When I was old enough to earn a little spending money, I never had an allowance, my first thought always was to buy some chocolate. There was a small general store near our house and I was a regular customer at its candy counter. The thing is, one candy bar was never enough and in those days most candy bars cost five cents, except the Peter Paul brand that cost a dime but they had coconut in them which I have never cared for.
I was a slave to the Chunky bar, the Nestle’s chocolate bar, and when they came out, the Hostess Chocolate Cupcakes. A mere twenty-five cents meant the ability to buy 5 chocolate bars! I do not remember ever having a sugar high from all the chocolate I ate but maybe that was because the chocolate high I experienced was more powerful.
Curiously, or maybe not, I have never been a fan of hard candy but that may be because it is never chocolate. I remember during the Christmas season being disappointed that most candy was something other than chocolate. As you can imagine, food-wise, Easter was my favorite holiday as chocolate reigns supreme. Think of it, they make huge chocolate bunnies! Who would not like that? Certainly not me.
I was always one of the bigger kids when I was in elementary school, taller but not fatter although I did carry a little extra weight. But when I became an adult, and my chocolate addiction had not subsided, my weight became a constant problem. To be fair, chocolate has been far from my only food problem as an adult. Things like fried chicken, bacon, and just about anything else that it fatty, I find appealing. Still, if I were to make a list of foods I really like, chocolate would be number one on any such list.
An example of how addictive chocolate is to me came a little more than a week before Thanksgiving this year. I knew I would be going to my sister’s house for Thanksgiving dinner. I was bringing a lot of snacking things. I had bought two bags of M&Ms. I was home alone with them one day and my addiction was calling out to me. I desperately needed that taste of a little chocolate. I opened one of the bags and swore to myself that I would only have one handful and no more. This one pound bag of M&Ms was finished off by me before the end of the next day. Once opened, I did not stand a chance against that bag of M&Ms. I could almost literally smell them from any room in the house. They called out to me, “Eat me! Eat me!” Being the pleaser that I am, I honored their request.

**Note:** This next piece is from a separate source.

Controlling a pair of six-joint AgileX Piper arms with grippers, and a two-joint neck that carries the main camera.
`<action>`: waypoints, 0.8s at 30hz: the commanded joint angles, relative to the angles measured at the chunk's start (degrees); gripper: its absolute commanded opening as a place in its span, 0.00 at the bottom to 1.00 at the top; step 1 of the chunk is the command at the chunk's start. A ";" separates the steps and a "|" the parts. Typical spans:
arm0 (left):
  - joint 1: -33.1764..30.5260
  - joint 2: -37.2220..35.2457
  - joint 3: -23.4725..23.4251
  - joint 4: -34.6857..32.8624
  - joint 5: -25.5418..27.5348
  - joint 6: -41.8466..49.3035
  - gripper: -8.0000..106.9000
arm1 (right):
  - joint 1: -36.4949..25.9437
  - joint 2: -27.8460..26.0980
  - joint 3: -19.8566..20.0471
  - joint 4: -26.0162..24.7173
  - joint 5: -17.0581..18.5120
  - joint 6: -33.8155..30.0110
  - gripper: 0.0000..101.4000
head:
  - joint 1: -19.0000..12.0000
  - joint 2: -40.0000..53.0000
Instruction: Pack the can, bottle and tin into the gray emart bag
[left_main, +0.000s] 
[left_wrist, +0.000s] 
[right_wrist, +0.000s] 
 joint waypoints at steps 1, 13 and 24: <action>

I know there exist 12-step programs such as Alcoholics Anonymous, Narcotics Anonymous, Gamblers Anonymous, and others. But there is not a single 12-step program for those of us thoroughly addicted to chocolate. I am mired entirely within this addiction and there exists no help! Like any good addict, when I am feeding my addiction it feels great. But afterwards, I promise myself that I will get it under control or even swear it off entirely. I have known success to a limited extent, as much as 2 months one time. But invariably I find myself doing chocolate’s bidding.
The most embarrassing part of this addiction is when I have to see my doctor. She does a blood test which always shows my blood/chocolate levels to be well above the acceptable level. I am serious about this. That level is more commonly known as your triglycerides. My triglycerides are frequently off the charts. It is a heart attack waiting to happen.
I want to start a support group of some sort. I am certain there are other chocolate addicts out there but I do not know who they are or even how to make contact with them. I am hoping that this might be just such a vehicle. I will be impatiently awaiting to hear from other chocoholics now that this is posted.